What started off as a strike in Guinea Bissau’s port town of Pidjiguiti turned into one of Africa’s deadliest massacres in 1959.
On August 3rd 1959, a number of dock workers, tired and frustrated over working conditions, downed their tools. They were asking for better wages.
Instead of listening to the workers, the Portuguese colonial government decided to suppress the uprising using violence. At the end of the day, at least 50 dockworkers were killed and a hundred others injured.
The massacre provided the African Party for the Independence of Guinea and Cape Verde (PAIGC) the impetus to fight against the colonial government and agitate for independence. This also followed accusation by the colonial power that the party had a hand in the strike.
According to the former prime minister, Carlos Correia, who was a member of PAIGC, the party learnt from the dockworkers’ experience to mobilise itself politically. The party, led by Amilcar Cabral, met in Bissau in September and decided to change tactics from non-violence to armed resistance.

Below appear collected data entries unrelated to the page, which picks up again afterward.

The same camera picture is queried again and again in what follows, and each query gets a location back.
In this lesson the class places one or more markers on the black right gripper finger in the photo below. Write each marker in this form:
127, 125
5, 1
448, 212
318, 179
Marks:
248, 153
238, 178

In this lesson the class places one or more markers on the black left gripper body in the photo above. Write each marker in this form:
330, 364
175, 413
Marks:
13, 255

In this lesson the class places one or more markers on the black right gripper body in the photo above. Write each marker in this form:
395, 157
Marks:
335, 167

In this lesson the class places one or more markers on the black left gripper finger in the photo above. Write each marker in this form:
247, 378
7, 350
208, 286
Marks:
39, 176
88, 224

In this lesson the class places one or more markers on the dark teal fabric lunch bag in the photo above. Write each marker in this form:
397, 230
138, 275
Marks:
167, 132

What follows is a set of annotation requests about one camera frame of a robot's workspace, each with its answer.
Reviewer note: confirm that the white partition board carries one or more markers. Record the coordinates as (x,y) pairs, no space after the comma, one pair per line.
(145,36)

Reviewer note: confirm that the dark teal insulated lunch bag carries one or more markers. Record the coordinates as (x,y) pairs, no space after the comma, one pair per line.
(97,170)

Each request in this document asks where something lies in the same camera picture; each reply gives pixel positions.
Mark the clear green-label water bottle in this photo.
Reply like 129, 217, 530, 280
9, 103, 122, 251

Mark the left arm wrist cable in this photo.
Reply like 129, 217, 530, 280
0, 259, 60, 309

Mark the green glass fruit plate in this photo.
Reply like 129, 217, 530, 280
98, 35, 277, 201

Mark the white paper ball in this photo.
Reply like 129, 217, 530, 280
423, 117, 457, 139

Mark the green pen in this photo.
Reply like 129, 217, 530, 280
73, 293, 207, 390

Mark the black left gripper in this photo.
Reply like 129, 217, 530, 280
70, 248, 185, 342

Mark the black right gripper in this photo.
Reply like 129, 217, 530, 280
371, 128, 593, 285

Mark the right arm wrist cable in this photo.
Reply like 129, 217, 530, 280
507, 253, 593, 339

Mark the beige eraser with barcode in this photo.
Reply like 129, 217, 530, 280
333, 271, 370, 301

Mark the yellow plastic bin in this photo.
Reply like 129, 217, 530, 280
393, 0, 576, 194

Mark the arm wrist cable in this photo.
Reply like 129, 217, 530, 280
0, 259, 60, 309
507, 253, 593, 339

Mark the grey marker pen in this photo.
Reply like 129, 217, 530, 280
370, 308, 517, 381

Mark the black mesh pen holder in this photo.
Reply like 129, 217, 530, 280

The party then made Conakry in neighbouring Guinea their headquarters and forged a plan to include all Portuguese colonised African countries to agitate for independence under the Conference of Nationalist Organizations of the Portuguese Colonies (CONPC). The conference brought together the PAIGC, the MPLA of Angola, FRELIMO of Mozambique and MLSTP of São Tomé and Príncipe.
Although the armed struggle against Portugal started in 1962, it peaked in 1963 during the Guinea-Bissau War of Independence, which went on until 1974 when Portugal granted Guinea Bissau its independence. Cape Verde got independence a year later.
The killing of Pidjiguiti is commemorated every year in the country and a moment called the Hand of Timba is a monument was erected to honour the martyrs.
A plaque commemorating the event was also put up.